Available records:
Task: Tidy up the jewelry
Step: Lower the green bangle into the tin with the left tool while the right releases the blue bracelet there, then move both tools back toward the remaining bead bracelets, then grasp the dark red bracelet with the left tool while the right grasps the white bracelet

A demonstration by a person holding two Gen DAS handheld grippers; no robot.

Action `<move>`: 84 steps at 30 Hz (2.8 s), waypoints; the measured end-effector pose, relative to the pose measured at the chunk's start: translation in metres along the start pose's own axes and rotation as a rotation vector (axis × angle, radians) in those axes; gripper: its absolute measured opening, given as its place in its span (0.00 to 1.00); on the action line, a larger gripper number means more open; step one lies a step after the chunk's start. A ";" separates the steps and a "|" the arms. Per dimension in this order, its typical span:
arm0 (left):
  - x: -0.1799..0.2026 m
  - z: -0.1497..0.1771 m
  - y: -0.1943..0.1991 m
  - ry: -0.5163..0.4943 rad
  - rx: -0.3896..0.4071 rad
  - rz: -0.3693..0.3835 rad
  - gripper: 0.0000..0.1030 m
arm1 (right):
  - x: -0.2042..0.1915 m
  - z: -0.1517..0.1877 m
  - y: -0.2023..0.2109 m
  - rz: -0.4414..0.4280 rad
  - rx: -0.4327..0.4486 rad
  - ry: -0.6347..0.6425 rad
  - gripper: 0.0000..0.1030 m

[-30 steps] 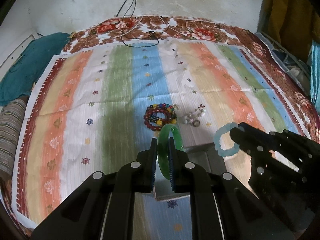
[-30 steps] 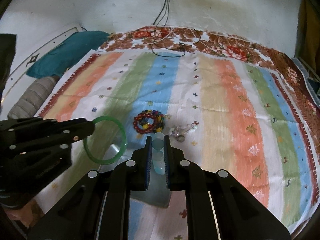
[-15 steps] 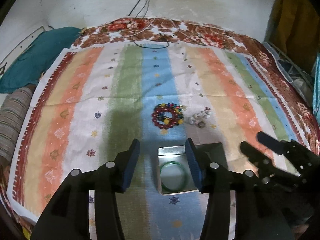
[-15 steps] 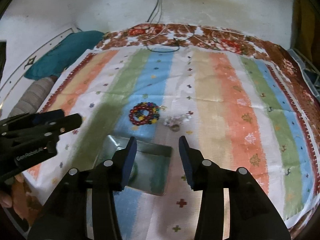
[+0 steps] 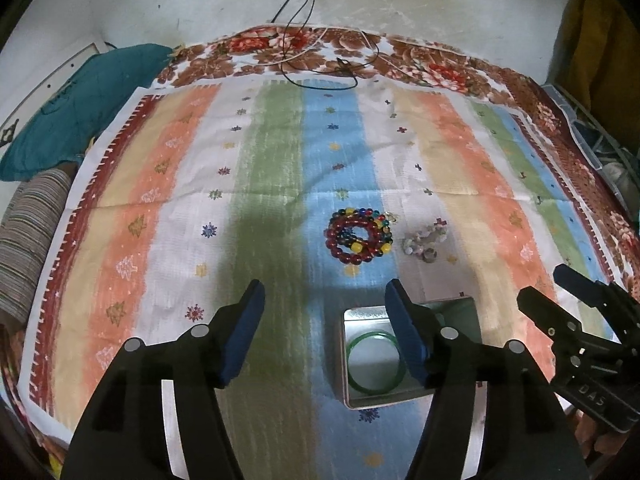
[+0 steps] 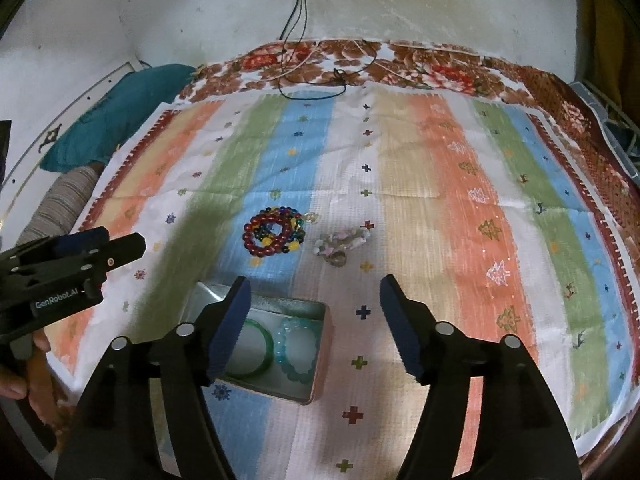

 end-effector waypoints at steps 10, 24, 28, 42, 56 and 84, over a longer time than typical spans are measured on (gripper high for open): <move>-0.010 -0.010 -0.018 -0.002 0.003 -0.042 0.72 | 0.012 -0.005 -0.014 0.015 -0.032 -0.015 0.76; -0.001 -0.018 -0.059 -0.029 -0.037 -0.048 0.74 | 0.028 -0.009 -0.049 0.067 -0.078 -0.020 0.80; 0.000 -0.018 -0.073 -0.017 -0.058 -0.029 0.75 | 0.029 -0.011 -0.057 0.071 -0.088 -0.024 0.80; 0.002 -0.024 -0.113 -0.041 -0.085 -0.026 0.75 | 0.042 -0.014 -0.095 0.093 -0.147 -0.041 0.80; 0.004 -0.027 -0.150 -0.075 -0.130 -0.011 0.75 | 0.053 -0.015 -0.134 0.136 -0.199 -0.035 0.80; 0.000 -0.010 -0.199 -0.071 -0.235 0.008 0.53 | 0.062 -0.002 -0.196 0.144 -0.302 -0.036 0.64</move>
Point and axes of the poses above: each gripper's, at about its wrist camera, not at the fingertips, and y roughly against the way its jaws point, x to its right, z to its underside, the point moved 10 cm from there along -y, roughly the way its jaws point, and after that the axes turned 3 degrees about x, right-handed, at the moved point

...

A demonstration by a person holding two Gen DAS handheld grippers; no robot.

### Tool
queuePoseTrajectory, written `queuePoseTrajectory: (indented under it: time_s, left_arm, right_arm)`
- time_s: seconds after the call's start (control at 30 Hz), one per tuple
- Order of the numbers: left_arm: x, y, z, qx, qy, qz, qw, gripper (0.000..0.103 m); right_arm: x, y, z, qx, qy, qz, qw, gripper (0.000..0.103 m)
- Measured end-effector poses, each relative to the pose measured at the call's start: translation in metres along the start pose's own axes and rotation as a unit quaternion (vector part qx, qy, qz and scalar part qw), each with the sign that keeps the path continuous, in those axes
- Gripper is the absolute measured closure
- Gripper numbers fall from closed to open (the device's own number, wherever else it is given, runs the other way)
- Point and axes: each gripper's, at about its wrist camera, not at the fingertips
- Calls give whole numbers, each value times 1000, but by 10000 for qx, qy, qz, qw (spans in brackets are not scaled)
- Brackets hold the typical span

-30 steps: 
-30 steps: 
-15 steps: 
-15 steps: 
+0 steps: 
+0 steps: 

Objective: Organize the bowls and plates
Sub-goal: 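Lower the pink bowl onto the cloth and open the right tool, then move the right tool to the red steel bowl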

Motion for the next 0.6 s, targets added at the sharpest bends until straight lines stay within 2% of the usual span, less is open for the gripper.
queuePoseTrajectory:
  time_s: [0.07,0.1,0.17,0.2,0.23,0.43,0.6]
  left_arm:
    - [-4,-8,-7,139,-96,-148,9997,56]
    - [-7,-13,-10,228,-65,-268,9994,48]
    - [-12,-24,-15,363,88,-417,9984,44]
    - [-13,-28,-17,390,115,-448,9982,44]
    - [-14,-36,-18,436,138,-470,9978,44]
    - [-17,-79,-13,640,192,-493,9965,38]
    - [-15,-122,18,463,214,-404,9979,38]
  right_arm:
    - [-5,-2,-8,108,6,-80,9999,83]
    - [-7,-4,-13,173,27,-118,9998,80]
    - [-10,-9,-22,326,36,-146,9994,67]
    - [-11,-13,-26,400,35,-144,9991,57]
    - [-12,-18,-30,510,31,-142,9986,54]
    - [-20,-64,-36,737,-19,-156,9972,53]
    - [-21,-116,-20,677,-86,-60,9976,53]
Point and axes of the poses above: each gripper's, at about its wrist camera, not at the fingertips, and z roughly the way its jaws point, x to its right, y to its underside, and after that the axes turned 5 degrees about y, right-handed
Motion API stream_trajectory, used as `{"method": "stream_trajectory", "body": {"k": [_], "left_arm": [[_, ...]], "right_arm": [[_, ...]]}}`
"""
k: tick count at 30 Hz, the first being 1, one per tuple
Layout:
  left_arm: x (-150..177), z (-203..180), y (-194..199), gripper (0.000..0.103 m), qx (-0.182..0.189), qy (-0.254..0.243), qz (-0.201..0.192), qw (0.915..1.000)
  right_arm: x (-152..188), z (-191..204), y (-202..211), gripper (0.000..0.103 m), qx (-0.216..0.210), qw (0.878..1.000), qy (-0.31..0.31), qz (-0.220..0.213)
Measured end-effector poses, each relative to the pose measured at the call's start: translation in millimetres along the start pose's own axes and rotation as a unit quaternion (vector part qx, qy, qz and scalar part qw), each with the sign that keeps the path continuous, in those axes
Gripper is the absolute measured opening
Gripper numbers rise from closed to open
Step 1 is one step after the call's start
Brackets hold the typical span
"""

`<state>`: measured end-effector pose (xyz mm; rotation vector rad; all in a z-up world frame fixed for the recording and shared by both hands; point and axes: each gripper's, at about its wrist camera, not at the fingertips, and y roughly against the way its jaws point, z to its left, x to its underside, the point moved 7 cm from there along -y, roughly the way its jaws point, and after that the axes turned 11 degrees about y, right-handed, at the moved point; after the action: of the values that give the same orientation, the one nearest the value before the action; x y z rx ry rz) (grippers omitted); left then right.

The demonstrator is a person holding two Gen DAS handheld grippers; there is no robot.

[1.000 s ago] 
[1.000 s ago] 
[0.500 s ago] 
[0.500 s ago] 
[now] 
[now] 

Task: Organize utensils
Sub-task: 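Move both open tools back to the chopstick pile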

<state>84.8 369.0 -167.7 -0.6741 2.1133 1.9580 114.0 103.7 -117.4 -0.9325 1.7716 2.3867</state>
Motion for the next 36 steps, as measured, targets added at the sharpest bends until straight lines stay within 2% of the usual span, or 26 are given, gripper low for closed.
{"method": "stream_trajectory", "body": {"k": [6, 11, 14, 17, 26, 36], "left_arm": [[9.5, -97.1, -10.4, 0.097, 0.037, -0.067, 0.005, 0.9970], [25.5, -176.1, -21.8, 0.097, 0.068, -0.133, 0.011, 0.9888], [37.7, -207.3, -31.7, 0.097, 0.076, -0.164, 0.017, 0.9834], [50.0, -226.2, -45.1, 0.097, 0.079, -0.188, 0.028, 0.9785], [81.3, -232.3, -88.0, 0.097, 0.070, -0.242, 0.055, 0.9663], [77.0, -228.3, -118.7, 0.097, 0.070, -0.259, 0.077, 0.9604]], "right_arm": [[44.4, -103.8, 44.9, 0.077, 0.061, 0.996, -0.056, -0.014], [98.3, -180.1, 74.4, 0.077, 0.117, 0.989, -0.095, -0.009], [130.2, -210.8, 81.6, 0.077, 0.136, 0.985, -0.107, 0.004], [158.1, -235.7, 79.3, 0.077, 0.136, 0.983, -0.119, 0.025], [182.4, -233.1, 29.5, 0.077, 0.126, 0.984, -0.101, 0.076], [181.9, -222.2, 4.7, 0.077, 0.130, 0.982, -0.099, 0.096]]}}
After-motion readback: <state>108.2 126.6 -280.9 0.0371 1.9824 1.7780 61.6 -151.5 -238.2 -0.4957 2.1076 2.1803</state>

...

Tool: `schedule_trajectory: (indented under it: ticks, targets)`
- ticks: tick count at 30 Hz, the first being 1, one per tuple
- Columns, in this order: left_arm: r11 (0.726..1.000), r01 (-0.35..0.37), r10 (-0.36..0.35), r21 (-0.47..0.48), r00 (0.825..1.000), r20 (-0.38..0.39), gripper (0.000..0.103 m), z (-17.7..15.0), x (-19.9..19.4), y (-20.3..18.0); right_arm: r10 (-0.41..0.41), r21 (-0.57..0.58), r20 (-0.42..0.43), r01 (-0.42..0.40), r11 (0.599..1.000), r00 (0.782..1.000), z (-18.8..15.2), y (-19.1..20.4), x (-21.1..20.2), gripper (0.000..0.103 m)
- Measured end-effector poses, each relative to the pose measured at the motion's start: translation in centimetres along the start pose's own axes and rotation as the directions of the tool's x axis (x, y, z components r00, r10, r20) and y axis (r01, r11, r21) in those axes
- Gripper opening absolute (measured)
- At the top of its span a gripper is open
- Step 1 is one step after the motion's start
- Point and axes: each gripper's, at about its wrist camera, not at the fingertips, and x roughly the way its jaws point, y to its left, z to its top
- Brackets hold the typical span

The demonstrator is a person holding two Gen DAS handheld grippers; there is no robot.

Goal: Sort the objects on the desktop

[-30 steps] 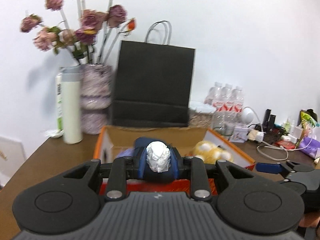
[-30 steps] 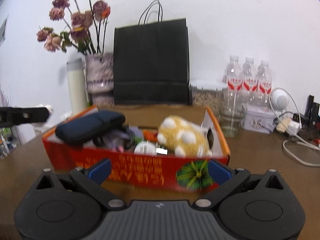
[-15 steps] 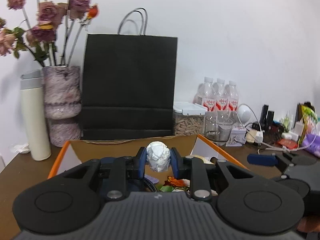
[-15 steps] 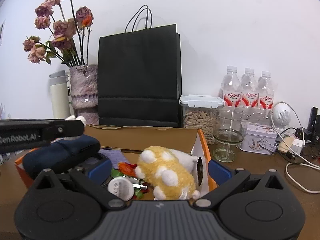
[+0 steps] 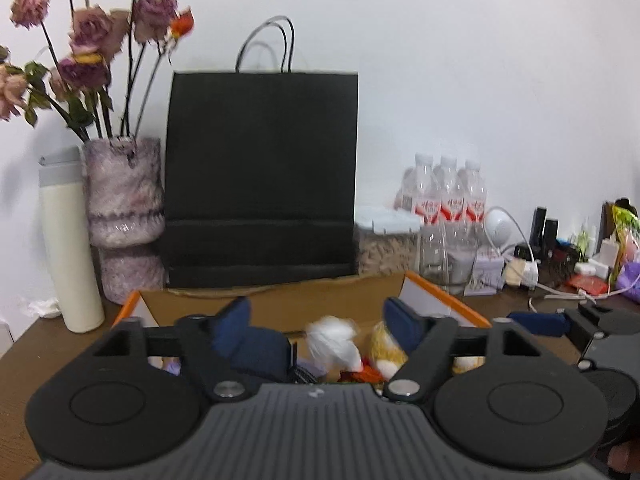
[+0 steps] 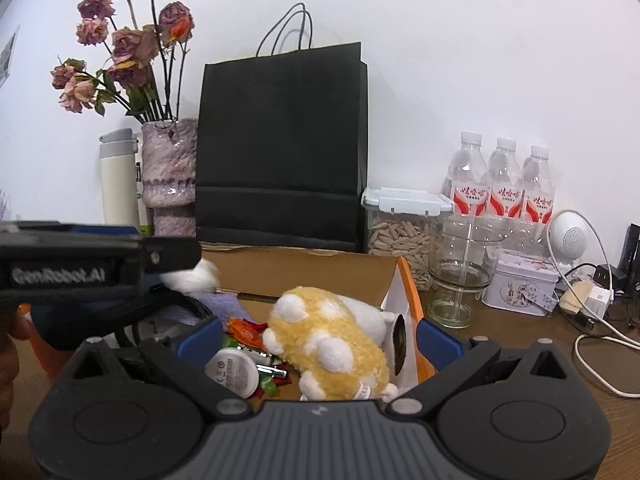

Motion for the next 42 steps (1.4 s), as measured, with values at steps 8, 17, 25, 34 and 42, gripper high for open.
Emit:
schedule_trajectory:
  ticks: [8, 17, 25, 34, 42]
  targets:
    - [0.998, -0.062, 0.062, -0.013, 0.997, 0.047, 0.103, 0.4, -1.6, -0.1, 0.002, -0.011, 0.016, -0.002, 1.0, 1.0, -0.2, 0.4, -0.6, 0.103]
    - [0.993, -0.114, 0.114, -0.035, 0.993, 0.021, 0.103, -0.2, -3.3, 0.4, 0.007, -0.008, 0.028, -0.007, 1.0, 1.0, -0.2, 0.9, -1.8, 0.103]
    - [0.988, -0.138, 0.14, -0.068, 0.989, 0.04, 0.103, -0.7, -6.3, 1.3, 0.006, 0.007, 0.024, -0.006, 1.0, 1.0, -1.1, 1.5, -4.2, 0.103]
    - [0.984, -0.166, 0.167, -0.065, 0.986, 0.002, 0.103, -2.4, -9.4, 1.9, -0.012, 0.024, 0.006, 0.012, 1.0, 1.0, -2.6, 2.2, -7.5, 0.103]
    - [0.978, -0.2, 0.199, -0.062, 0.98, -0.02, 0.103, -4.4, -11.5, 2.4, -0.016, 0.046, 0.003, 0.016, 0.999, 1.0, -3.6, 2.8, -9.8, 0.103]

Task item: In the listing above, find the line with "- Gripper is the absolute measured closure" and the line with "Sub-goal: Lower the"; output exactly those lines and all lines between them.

Response to the task:
- Gripper is the absolute measured closure
- Gripper numbers fall from closed to open (the device's own number, wherever else it is given, runs the other way)
- Point and axes: each gripper's, at about its wrist camera, not at the fingertips
- Calls give whole numbers, each value times 1000, but by 10000 for qx, qy, qz, qw (spans in brackets are not scaled)
- Brackets hold the typical span

-30 steps: 
-30 steps: 
-15 steps: 
-15 steps: 
+0 steps: 
+0 steps: 

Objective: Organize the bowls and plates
Sub-goal: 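Lower the pink bowl onto the cloth and open the right tool, then move the right tool to the red steel bowl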

This output contains the full answer.